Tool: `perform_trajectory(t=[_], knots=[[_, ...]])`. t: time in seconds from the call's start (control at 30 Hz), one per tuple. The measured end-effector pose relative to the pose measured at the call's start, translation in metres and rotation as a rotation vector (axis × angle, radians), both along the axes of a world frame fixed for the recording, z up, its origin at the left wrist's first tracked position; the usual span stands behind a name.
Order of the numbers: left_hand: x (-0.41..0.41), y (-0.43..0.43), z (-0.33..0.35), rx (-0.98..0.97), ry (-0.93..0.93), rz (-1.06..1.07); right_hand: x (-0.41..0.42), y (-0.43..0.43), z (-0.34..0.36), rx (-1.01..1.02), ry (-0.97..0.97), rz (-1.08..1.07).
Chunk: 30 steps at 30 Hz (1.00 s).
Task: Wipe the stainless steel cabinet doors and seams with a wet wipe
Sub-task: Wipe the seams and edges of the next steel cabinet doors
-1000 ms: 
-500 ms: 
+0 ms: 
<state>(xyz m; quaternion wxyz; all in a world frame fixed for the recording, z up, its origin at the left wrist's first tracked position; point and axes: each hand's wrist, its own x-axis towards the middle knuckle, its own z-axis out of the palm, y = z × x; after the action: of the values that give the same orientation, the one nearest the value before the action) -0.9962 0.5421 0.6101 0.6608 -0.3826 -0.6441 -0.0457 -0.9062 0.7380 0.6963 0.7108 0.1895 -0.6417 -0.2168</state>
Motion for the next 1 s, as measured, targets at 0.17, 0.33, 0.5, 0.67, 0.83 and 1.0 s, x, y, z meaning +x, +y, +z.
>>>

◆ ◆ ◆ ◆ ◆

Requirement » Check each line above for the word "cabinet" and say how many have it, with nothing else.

The answer » 2